Start of Records for this exercise
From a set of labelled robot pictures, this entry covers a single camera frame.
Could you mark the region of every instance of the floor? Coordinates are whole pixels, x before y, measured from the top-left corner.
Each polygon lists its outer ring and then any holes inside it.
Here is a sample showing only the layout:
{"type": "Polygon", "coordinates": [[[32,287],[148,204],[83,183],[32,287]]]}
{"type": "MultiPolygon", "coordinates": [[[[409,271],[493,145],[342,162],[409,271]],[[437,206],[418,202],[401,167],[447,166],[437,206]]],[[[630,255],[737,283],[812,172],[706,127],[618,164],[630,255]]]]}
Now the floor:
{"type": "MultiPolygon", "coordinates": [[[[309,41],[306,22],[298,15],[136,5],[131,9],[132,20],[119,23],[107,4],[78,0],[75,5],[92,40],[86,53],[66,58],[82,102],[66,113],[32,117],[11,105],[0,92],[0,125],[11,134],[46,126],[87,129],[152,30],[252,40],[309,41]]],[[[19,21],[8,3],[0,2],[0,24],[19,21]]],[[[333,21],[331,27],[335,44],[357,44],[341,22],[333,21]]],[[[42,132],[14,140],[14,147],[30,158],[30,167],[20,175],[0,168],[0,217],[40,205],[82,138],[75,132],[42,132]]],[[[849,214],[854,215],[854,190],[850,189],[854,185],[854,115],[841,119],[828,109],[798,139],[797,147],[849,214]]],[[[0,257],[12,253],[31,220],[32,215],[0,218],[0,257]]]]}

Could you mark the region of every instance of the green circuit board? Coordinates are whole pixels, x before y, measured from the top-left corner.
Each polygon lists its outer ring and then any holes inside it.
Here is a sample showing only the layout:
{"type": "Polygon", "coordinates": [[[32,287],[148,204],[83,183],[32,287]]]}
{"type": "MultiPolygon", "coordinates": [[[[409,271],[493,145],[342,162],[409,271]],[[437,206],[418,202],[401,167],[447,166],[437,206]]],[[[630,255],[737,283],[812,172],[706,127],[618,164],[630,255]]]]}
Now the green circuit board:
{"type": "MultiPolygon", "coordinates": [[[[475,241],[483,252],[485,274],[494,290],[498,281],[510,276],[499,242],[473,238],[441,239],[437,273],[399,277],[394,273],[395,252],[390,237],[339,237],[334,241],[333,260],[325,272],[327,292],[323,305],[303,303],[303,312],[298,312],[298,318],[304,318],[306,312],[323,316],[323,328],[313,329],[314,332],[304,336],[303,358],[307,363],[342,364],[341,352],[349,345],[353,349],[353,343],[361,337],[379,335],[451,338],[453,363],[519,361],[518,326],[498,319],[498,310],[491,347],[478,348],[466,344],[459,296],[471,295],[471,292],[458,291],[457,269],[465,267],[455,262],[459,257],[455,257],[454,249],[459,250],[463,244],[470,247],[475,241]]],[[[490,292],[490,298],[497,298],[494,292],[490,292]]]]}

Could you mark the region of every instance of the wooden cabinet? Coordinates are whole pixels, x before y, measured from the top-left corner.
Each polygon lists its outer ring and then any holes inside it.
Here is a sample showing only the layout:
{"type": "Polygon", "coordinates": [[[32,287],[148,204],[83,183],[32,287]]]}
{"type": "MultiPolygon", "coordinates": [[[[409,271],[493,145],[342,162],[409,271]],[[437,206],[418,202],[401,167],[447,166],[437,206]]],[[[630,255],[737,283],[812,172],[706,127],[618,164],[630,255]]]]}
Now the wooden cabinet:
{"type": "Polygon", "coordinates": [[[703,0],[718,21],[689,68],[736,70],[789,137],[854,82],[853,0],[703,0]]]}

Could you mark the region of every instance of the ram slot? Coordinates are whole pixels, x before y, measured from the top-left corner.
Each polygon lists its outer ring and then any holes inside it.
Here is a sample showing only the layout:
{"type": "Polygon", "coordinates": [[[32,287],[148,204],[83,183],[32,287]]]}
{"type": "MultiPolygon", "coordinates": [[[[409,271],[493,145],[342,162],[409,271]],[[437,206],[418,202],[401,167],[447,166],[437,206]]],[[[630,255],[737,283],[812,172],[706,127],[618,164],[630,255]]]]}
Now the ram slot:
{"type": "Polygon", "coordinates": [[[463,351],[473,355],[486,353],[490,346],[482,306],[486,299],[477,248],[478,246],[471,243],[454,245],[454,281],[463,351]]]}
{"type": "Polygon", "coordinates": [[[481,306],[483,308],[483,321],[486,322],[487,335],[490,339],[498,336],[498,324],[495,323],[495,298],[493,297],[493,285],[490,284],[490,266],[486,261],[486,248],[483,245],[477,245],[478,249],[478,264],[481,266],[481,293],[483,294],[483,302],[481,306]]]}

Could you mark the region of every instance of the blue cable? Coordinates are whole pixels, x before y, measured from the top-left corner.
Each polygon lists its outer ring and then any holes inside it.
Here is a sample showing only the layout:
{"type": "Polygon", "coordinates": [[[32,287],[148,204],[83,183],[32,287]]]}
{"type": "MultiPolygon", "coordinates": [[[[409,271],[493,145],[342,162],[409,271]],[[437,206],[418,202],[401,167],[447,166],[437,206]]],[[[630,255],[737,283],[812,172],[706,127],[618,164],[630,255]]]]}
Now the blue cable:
End of Records for this exercise
*Task to carry out*
Each record above should be returned exactly as it appears.

*Solution below*
From a set of labelled robot pictures, this entry covers a single camera frame.
Could you mark the region of every instance of the floor? Coordinates are whole pixels, x before y, measured from the top-left corner.
Each polygon lists its outer ring and then any holes inside it.
Here is a sample showing only the layout:
{"type": "Polygon", "coordinates": [[[32,287],[148,204],[83,183],[32,287]]]}
{"type": "MultiPolygon", "coordinates": [[[[409,271],[493,145],[342,162],[409,271]],[[437,206],[418,202],[401,167],[447,166],[437,206]]],[[[630,255],[737,283],[812,172],[706,127],[618,164],[630,255]]]]}
Now the floor:
{"type": "MultiPolygon", "coordinates": [[[[309,41],[306,22],[298,15],[136,5],[131,9],[132,20],[119,23],[107,4],[78,0],[75,5],[92,40],[86,53],[66,58],[82,102],[66,113],[32,117],[11,105],[0,92],[0,125],[11,134],[46,126],[87,129],[152,30],[252,40],[309,41]]],[[[19,21],[8,3],[0,2],[0,24],[19,21]]],[[[333,21],[331,27],[335,44],[357,44],[341,22],[333,21]]],[[[42,132],[14,140],[14,147],[30,158],[30,167],[20,175],[0,168],[0,217],[40,205],[82,138],[75,132],[42,132]]],[[[849,214],[854,215],[854,190],[850,189],[854,185],[854,115],[841,119],[828,109],[798,139],[797,147],[849,214]]],[[[0,257],[12,253],[31,220],[32,215],[0,218],[0,257]]]]}

Could you mark the region of every instance of the green circuit board? Coordinates are whole pixels, x before y, measured from the top-left corner.
Each polygon lists its outer ring and then any holes inside it.
Here is a sample showing only the layout:
{"type": "Polygon", "coordinates": [[[32,287],[148,204],[83,183],[32,287]]]}
{"type": "MultiPolygon", "coordinates": [[[[409,271],[493,145],[342,162],[409,271]],[[437,206],[418,202],[401,167],[447,166],[437,206]]],[[[630,255],[737,283],[812,172],[706,127],[618,164],[630,255]]]]}
Now the green circuit board:
{"type": "MultiPolygon", "coordinates": [[[[475,241],[483,252],[485,274],[494,290],[498,281],[510,276],[499,242],[473,238],[441,239],[437,273],[399,277],[394,273],[395,252],[390,237],[339,237],[334,241],[333,260],[325,272],[327,292],[323,305],[303,303],[303,312],[298,312],[298,318],[304,318],[306,312],[323,316],[323,328],[313,329],[314,332],[304,336],[303,358],[307,363],[342,364],[341,352],[349,345],[353,349],[353,343],[361,337],[379,335],[451,338],[453,363],[519,361],[518,326],[498,319],[498,310],[491,347],[478,348],[466,344],[459,296],[471,295],[471,292],[458,291],[457,269],[465,267],[455,262],[459,257],[455,257],[454,249],[459,250],[463,244],[470,247],[475,241]]],[[[490,292],[490,298],[497,298],[494,292],[490,292]]]]}

Could you mark the region of every instance of the wooden cabinet? Coordinates are whole pixels, x before y, measured from the top-left corner.
Each polygon lists its outer ring and then any holes inside it.
Here is a sample showing only the layout:
{"type": "Polygon", "coordinates": [[[32,287],[148,204],[83,183],[32,287]]]}
{"type": "MultiPolygon", "coordinates": [[[[409,271],[493,145],[342,162],[409,271]],[[437,206],[418,202],[401,167],[447,166],[437,206]]],[[[630,255],[737,283],[812,172],[706,127],[618,164],[630,255]]]]}
Now the wooden cabinet:
{"type": "Polygon", "coordinates": [[[703,0],[718,21],[689,68],[736,70],[789,137],[854,82],[853,0],[703,0]]]}

Could you mark the region of every instance of the ram slot? Coordinates are whole pixels, x before y, measured from the top-left corner.
Each polygon lists its outer ring and then any holes inside it.
Here is a sample showing only the layout:
{"type": "Polygon", "coordinates": [[[32,287],[148,204],[83,183],[32,287]]]}
{"type": "MultiPolygon", "coordinates": [[[[409,271],[493,145],[342,162],[409,271]],[[437,206],[418,202],[401,167],[447,166],[437,206]]],[[[630,255],[737,283],[812,172],[706,127],[618,164],[630,255]]]]}
Now the ram slot:
{"type": "Polygon", "coordinates": [[[463,351],[473,355],[486,353],[490,346],[482,306],[486,299],[477,248],[478,246],[471,243],[454,245],[454,281],[463,351]]]}
{"type": "Polygon", "coordinates": [[[481,306],[483,308],[483,321],[486,322],[487,335],[490,339],[498,336],[498,324],[495,323],[495,298],[493,297],[493,285],[490,284],[490,266],[486,261],[486,248],[483,245],[477,245],[478,249],[478,264],[481,266],[481,293],[483,294],[483,302],[481,306]]]}

Could you mark the region of every instance of the blue cable? Coordinates are whole pixels, x before y, measured from the top-left corner.
Each polygon lists its outer ring and then any holes inside it.
Here is a sample showing only the layout:
{"type": "Polygon", "coordinates": [[[32,287],[148,204],[83,183],[32,287]]]}
{"type": "MultiPolygon", "coordinates": [[[[409,271],[493,145],[342,162],[409,271]],[[437,206],[418,202],[401,167],[447,166],[437,206]]],[[[630,255],[737,283],[812,172],[706,127],[618,164],[630,255]]]]}
Now the blue cable:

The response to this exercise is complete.